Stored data

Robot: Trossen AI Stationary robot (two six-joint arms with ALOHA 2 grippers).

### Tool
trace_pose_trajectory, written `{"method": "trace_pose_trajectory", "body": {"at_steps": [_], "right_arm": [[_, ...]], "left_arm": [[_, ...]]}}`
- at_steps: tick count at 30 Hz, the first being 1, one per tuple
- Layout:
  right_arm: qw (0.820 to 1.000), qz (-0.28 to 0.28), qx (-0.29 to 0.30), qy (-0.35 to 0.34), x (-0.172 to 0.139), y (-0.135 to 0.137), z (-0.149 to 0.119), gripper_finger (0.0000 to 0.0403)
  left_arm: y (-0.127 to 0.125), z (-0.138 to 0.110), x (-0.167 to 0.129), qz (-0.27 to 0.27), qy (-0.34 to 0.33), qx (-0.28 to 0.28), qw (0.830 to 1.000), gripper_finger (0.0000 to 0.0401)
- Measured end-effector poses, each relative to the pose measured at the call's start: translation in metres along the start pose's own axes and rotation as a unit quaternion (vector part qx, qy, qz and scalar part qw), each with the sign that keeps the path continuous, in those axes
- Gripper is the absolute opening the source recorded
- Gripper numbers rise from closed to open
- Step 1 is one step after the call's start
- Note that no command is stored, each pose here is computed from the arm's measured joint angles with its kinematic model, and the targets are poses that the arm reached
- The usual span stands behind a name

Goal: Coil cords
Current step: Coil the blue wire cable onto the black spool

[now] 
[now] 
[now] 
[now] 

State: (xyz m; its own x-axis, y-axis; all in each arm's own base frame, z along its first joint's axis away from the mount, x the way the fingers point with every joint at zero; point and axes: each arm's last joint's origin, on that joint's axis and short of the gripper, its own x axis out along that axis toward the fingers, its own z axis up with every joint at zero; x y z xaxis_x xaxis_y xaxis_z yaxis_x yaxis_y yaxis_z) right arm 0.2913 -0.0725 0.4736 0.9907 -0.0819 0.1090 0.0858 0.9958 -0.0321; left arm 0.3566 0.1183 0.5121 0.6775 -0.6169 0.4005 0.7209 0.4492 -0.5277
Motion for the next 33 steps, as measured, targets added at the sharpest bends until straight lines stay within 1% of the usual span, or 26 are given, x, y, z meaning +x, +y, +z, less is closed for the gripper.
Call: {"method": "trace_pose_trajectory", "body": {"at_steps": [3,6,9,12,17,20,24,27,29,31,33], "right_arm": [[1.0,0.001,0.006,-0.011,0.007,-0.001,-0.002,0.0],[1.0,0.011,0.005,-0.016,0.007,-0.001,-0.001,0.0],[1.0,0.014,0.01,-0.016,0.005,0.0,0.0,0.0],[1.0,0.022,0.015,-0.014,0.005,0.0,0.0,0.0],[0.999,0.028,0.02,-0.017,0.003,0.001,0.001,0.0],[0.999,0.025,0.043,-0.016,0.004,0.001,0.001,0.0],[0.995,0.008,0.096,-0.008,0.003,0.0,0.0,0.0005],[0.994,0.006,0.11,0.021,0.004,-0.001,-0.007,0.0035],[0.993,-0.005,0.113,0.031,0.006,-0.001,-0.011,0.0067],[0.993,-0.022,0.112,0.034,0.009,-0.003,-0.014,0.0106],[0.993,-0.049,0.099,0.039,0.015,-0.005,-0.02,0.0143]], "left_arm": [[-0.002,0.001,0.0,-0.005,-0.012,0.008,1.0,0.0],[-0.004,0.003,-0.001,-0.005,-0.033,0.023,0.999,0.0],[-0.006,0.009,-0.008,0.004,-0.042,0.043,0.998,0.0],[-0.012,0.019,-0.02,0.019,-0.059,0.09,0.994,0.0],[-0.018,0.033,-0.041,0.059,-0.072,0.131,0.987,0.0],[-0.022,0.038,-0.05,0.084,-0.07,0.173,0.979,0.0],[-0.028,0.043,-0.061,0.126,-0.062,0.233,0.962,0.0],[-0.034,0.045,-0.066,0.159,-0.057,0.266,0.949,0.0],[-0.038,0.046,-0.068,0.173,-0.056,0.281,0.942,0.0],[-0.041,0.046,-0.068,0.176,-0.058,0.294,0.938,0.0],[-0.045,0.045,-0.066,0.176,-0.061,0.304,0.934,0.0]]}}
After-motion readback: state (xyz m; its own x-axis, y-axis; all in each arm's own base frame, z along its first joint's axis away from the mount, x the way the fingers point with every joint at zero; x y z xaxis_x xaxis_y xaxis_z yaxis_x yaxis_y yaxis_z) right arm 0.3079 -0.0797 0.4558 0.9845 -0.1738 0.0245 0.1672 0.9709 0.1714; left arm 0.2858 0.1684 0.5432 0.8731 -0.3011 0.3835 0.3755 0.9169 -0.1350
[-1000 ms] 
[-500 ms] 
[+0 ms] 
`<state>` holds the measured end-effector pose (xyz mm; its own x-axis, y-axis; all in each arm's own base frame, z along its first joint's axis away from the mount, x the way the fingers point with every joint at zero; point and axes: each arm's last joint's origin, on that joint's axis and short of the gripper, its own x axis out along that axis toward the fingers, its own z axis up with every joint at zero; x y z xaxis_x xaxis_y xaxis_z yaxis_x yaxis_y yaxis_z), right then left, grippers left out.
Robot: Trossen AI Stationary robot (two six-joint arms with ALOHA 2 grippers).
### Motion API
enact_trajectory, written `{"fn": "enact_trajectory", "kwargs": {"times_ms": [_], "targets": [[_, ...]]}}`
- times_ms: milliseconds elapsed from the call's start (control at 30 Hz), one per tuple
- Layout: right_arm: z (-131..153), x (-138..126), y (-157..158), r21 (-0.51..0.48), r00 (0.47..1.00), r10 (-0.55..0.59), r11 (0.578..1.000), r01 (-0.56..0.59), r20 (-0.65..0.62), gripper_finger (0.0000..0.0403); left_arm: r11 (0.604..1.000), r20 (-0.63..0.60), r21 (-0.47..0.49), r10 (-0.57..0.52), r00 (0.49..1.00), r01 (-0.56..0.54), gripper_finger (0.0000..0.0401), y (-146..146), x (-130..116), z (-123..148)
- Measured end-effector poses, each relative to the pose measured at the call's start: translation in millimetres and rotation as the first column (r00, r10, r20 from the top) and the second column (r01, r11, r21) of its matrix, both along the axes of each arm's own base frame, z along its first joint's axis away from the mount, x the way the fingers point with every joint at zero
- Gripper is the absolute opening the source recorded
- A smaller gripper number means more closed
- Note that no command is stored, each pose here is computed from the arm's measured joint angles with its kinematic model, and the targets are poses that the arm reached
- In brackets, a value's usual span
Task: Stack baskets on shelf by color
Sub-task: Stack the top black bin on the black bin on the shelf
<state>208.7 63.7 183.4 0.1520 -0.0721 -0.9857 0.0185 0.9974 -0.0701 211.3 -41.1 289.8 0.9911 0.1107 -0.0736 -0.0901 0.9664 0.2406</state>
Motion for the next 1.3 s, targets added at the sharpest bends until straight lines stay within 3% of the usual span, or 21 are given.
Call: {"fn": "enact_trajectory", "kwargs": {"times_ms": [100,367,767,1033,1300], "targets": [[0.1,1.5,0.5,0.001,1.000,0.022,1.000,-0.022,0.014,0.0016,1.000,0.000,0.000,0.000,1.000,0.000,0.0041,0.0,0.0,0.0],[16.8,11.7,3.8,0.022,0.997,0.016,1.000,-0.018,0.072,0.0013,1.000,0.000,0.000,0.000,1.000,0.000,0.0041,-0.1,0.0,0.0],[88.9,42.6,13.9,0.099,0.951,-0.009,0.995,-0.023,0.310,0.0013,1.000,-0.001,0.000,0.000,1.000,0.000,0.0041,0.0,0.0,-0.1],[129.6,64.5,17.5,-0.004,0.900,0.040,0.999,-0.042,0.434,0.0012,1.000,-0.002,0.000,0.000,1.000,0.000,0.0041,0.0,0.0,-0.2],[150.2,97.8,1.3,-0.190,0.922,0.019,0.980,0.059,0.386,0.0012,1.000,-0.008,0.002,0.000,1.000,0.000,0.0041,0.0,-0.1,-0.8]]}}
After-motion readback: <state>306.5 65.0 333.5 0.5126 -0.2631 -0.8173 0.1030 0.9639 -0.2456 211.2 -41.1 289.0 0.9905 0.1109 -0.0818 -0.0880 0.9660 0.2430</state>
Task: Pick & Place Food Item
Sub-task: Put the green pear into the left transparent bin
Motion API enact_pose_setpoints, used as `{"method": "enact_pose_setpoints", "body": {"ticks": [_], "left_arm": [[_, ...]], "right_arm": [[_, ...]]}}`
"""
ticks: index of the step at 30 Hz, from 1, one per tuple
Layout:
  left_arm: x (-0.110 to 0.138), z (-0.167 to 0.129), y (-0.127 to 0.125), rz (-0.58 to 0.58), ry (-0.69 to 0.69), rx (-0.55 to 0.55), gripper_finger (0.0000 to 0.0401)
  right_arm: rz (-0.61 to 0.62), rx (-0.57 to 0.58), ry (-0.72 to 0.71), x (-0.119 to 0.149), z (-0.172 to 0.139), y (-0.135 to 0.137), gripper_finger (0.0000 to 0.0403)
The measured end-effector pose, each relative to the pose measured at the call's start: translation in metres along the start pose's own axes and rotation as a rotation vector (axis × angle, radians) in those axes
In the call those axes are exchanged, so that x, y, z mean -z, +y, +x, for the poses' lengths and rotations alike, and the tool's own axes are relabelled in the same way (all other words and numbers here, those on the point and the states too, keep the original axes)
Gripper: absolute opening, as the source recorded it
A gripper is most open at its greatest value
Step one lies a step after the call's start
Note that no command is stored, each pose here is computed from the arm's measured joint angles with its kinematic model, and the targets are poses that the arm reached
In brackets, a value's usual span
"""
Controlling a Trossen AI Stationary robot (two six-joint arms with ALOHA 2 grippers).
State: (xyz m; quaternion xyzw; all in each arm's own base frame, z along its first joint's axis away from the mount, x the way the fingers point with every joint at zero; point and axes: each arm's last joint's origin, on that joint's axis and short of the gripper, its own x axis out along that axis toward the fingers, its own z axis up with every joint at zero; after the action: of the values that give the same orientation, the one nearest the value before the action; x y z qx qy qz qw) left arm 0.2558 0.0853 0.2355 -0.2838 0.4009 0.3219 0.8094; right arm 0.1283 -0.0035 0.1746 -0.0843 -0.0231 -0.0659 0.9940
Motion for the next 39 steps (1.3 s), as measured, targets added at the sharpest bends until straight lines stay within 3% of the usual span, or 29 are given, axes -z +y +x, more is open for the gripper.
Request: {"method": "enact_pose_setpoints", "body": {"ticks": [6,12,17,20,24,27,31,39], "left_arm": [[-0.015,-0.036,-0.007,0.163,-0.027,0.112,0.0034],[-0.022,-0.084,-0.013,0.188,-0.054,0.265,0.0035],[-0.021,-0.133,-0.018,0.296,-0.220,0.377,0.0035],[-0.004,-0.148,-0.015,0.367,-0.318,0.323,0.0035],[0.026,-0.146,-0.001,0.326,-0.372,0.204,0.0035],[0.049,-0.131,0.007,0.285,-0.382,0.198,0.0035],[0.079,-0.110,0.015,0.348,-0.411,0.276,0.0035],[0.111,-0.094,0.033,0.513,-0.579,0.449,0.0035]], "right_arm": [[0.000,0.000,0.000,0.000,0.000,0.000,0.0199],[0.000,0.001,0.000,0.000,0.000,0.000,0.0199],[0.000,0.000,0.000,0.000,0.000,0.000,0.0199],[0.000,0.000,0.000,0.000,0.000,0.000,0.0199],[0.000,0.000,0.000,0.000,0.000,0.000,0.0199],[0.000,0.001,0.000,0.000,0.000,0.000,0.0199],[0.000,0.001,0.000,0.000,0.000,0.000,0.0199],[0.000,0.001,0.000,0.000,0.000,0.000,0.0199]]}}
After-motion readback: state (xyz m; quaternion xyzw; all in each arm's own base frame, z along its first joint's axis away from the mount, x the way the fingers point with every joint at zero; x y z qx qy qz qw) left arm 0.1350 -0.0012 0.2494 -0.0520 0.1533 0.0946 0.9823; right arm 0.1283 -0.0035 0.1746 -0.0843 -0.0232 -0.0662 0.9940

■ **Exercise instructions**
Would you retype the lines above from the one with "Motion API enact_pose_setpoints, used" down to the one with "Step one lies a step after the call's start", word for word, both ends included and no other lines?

■ **Answer space**
Motion API enact_pose_setpoints, used as `{"method": "enact_pose_setpoints", "body": {"ticks": [_], "left_arm": [[_, ...]], "right_arm": [[_, ...]]}}`
"""
ticks: index of the step at 30 Hz, from 1, one per tuple
Layout:
  left_arm: x (-0.110 to 0.138), z (-0.167 to 0.129), y (-0.127 to 0.125), rz (-0.58 to 0.58), ry (-0.69 to 0.69), rx (-0.55 to 0.55), gripper_finger (0.0000 to 0.0401)
  right_arm: rz (-0.61 to 0.62), rx (-0.57 to 0.58), ry (-0.72 to 0.71), x (-0.119 to 0.149), z (-0.172 to 0.139), y (-0.135 to 0.137), gripper_finger (0.0000 to 0.0403)
The measured end-effector pose, each relative to the pose measured at the call's start: translation in metres along the start pose's own axes and rotation as a rotation vector (axis × angle, radians) in those axes
In the call those axes are exchanged, so that x, y, z mean -z, +y, +x, for the poses' lengths and rotations alike, and the tool's own axes are relabelled in the same way (all other words and numbers here, those on the point and the states too, keep the original axes)
Gripper: absolute opening, as the source recorded it
A gripper is most open at its greatest value
Step one lies a step after the call's start

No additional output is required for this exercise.